-------- INPUT MATERIAL --------

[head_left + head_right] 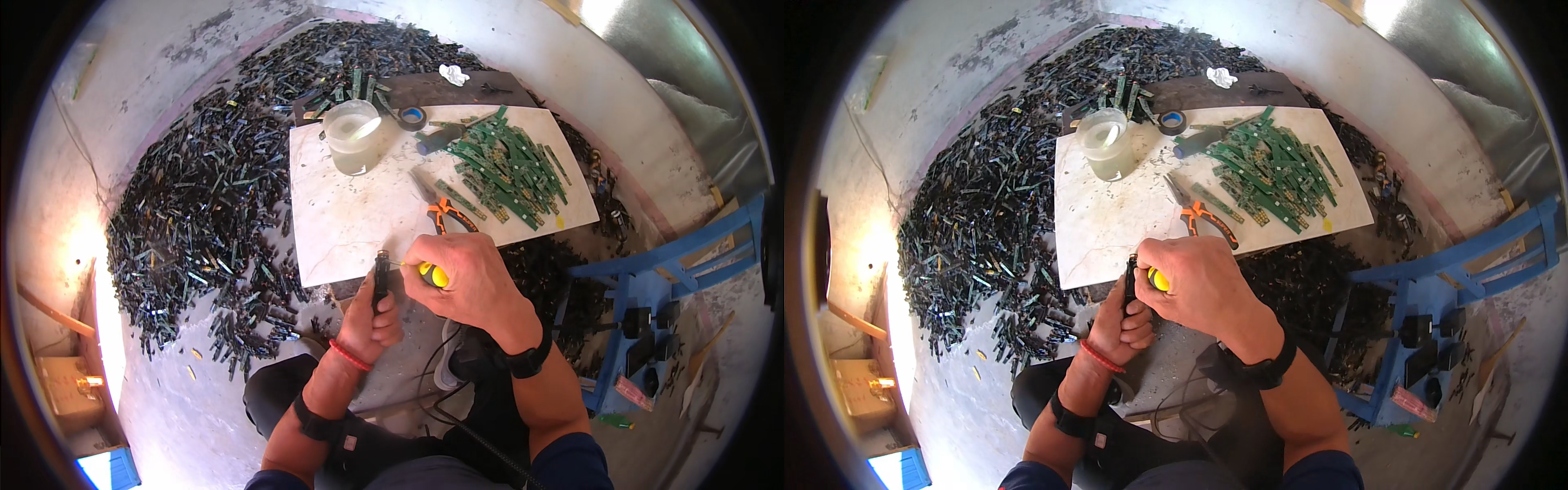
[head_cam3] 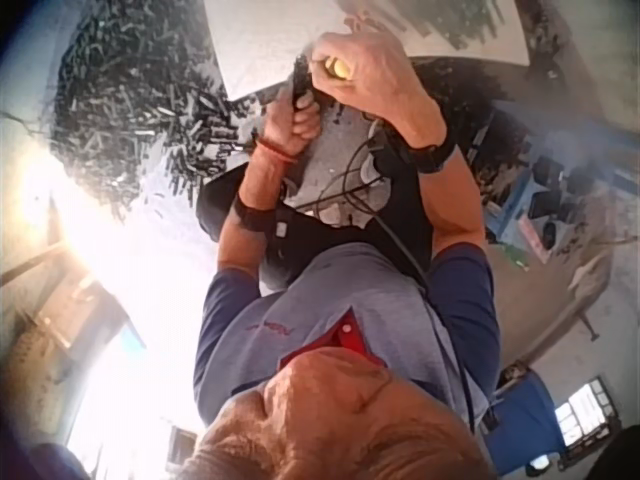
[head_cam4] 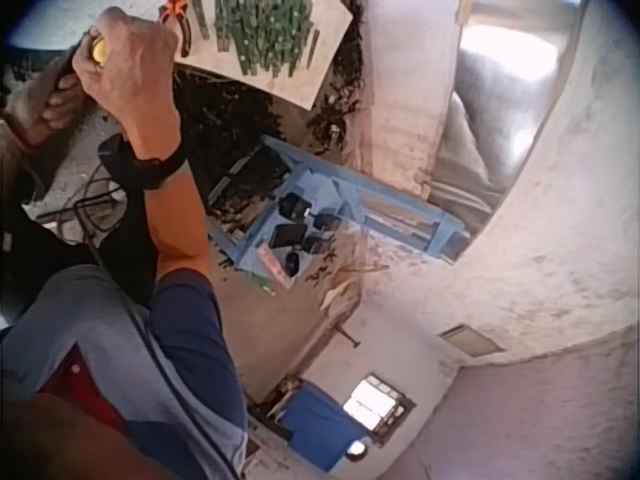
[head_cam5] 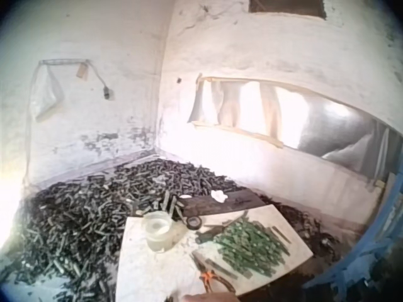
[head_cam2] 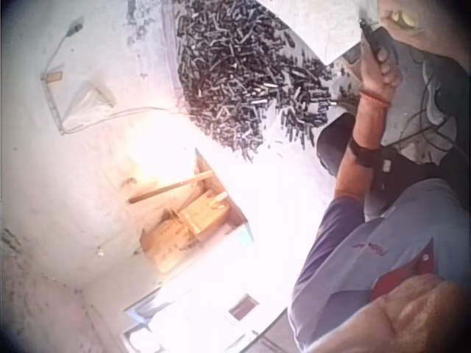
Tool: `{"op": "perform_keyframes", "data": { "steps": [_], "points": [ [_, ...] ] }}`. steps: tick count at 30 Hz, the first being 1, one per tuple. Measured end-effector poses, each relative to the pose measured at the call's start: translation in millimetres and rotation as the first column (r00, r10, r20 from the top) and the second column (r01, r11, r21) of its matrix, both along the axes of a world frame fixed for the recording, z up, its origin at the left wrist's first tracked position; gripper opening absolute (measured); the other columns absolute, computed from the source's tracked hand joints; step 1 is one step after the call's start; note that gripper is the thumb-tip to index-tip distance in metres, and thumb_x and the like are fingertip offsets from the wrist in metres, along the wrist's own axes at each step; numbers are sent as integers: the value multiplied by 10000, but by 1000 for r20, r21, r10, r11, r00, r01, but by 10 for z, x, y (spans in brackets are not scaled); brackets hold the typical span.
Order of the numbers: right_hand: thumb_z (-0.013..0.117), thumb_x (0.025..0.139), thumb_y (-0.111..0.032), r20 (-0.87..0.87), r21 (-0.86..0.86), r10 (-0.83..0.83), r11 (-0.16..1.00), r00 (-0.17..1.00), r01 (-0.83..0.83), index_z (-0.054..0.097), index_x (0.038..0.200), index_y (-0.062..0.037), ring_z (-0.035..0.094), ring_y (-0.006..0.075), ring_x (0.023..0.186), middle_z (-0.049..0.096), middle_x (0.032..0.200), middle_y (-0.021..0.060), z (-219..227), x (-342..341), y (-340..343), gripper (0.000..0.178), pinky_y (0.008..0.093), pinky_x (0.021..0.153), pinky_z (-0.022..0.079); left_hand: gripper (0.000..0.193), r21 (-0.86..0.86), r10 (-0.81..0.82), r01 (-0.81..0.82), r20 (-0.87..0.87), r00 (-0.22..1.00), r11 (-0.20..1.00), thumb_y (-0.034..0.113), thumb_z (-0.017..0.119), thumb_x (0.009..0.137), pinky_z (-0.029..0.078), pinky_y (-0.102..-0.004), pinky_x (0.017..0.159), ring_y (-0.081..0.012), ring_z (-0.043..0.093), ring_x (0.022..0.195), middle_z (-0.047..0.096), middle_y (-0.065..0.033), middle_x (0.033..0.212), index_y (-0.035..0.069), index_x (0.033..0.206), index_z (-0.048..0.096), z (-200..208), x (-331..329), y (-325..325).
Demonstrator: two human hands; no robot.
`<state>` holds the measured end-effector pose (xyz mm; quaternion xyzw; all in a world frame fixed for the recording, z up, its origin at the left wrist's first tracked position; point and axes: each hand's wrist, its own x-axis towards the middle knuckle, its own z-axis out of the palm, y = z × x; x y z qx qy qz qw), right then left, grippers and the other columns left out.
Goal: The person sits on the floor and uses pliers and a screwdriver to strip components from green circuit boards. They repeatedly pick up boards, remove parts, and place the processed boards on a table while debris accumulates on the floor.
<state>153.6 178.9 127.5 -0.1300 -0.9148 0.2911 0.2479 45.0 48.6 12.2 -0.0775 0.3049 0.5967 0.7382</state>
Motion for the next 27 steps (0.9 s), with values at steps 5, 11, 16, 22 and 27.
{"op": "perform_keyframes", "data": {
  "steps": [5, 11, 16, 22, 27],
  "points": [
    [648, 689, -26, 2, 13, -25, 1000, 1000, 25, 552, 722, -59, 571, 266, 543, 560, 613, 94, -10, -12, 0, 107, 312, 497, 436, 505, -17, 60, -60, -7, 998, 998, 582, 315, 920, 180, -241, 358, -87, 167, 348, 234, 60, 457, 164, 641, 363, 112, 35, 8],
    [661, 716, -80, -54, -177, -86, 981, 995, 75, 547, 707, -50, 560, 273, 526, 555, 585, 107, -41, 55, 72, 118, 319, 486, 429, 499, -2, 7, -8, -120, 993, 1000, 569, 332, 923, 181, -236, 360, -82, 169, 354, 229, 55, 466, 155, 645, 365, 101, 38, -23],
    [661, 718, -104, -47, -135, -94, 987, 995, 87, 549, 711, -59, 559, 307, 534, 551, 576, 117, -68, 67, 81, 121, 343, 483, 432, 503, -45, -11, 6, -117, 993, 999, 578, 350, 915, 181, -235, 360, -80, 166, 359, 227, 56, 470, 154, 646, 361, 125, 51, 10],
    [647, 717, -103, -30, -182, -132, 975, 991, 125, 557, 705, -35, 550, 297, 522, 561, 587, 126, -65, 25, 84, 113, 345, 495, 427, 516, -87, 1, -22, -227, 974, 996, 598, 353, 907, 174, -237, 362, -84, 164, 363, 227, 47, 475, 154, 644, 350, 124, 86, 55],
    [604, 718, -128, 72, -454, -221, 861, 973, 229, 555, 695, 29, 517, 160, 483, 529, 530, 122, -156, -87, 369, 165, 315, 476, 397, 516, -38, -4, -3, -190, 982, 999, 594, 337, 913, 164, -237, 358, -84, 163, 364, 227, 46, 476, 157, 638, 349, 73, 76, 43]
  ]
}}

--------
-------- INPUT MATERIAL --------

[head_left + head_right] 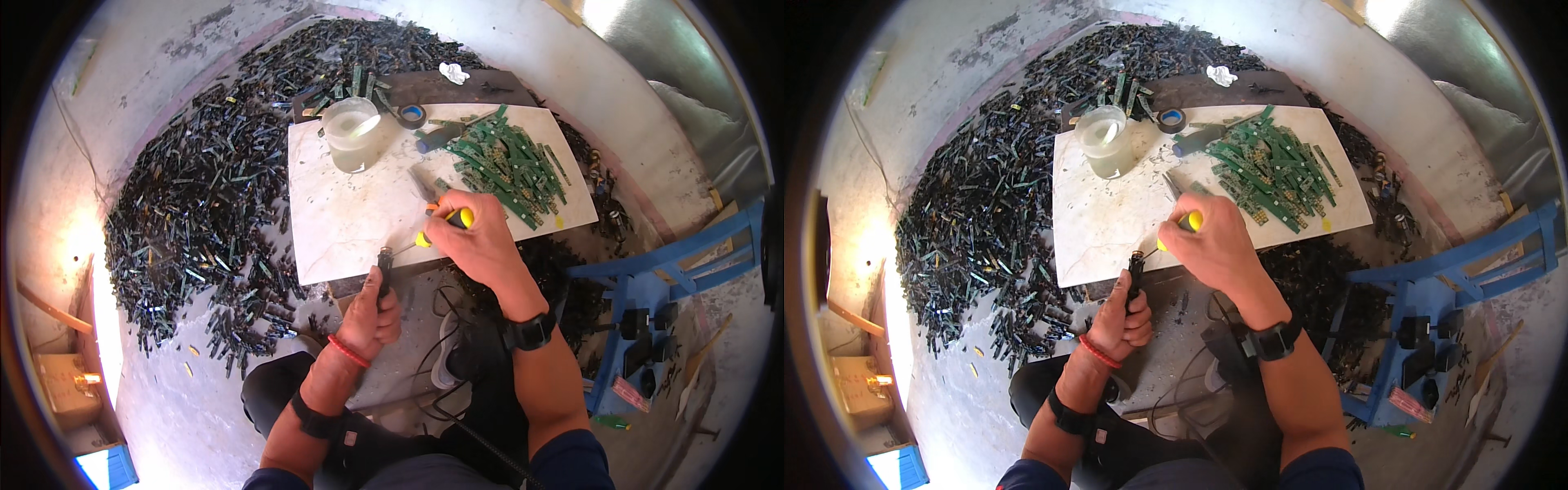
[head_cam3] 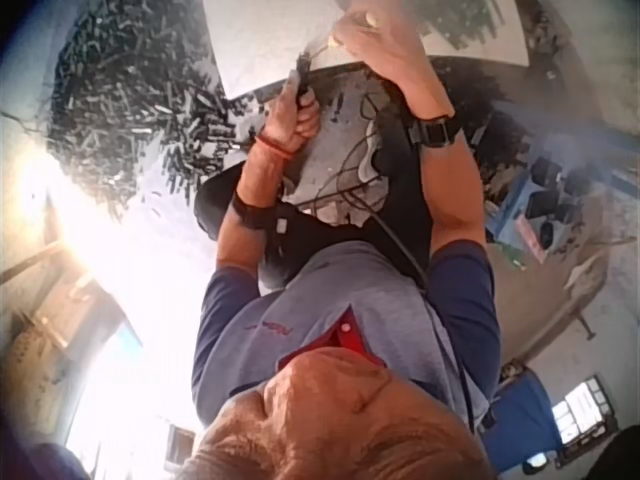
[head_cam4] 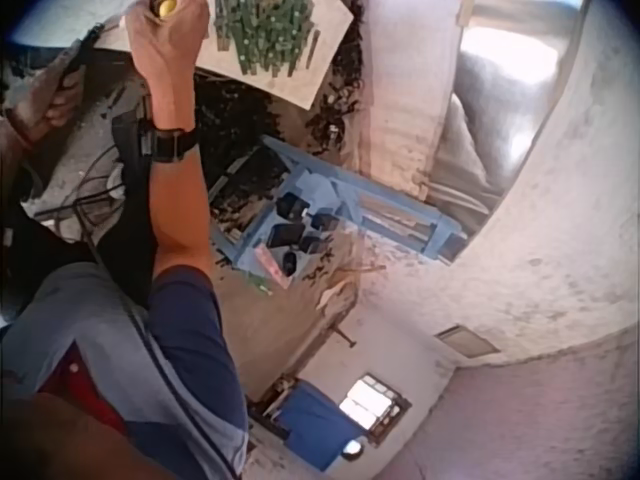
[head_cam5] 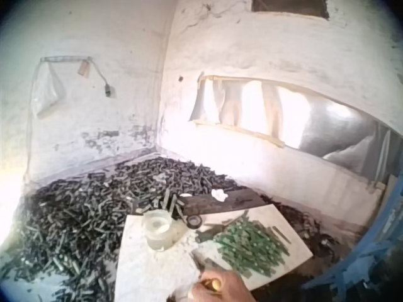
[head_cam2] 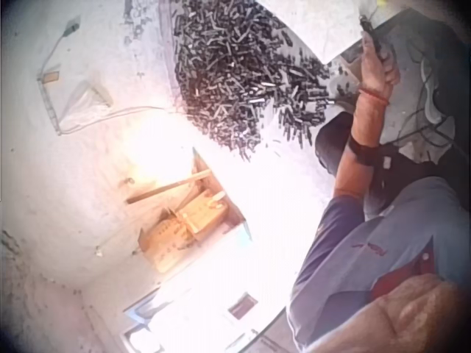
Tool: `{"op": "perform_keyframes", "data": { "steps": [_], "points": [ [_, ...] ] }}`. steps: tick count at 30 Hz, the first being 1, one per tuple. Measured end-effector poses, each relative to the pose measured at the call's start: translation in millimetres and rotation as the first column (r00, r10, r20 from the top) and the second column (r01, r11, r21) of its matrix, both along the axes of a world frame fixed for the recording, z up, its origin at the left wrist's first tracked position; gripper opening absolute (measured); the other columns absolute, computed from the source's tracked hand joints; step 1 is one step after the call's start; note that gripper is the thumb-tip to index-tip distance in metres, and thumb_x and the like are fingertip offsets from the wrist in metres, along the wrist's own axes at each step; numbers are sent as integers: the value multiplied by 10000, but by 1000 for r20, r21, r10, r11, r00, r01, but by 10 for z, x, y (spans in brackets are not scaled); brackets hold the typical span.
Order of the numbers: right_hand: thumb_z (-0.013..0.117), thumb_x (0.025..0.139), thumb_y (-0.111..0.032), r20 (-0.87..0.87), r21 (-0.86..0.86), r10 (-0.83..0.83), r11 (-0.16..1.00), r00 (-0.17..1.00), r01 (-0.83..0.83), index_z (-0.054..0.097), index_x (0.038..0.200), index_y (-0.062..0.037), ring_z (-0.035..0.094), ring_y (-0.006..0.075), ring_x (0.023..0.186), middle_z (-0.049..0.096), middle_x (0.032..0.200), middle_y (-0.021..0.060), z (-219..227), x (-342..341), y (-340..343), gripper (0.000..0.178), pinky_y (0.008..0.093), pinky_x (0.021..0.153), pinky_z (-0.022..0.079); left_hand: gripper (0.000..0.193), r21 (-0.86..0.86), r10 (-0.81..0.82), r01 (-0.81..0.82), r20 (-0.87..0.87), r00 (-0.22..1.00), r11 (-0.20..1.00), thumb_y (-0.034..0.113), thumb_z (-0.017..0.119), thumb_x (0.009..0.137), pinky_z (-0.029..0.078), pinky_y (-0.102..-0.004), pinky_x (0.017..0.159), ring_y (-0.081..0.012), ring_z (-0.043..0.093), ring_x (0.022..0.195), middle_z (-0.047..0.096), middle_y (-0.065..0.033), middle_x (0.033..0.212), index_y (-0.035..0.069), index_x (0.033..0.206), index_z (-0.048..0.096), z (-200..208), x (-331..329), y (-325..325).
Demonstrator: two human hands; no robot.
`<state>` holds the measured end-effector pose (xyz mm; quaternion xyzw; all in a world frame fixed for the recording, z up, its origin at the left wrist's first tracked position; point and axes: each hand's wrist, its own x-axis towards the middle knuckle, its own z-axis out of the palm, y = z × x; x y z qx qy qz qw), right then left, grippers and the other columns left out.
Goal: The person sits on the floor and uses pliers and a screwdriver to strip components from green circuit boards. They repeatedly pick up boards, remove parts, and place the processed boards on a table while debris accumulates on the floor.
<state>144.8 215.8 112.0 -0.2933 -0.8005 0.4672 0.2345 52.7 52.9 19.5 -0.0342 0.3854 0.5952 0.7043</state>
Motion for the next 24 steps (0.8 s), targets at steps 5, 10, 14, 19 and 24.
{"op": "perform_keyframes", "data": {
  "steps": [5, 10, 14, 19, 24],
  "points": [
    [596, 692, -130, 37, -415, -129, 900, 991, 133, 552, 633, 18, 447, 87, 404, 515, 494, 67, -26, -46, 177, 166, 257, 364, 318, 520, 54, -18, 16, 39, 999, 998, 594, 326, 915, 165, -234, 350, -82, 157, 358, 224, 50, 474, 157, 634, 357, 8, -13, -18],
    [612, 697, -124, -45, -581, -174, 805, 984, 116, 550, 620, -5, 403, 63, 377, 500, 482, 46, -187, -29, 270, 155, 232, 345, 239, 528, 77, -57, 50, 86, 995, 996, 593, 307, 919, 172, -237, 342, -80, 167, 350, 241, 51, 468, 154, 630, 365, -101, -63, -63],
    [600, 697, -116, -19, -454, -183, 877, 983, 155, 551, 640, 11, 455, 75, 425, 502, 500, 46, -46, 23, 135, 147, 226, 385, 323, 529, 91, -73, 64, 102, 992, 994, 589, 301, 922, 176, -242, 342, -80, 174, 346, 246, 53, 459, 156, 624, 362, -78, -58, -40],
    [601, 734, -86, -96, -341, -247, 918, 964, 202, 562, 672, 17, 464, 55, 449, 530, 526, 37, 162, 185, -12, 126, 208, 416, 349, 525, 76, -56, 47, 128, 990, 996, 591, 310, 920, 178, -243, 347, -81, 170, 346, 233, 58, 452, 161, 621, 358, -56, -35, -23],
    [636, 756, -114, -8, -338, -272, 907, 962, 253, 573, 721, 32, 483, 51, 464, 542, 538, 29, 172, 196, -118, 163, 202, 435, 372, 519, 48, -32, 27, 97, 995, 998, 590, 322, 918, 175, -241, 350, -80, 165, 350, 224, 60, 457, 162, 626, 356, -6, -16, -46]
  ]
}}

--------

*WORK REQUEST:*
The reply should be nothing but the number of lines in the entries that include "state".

*ANSWER TO THIS EXERCISE:*
4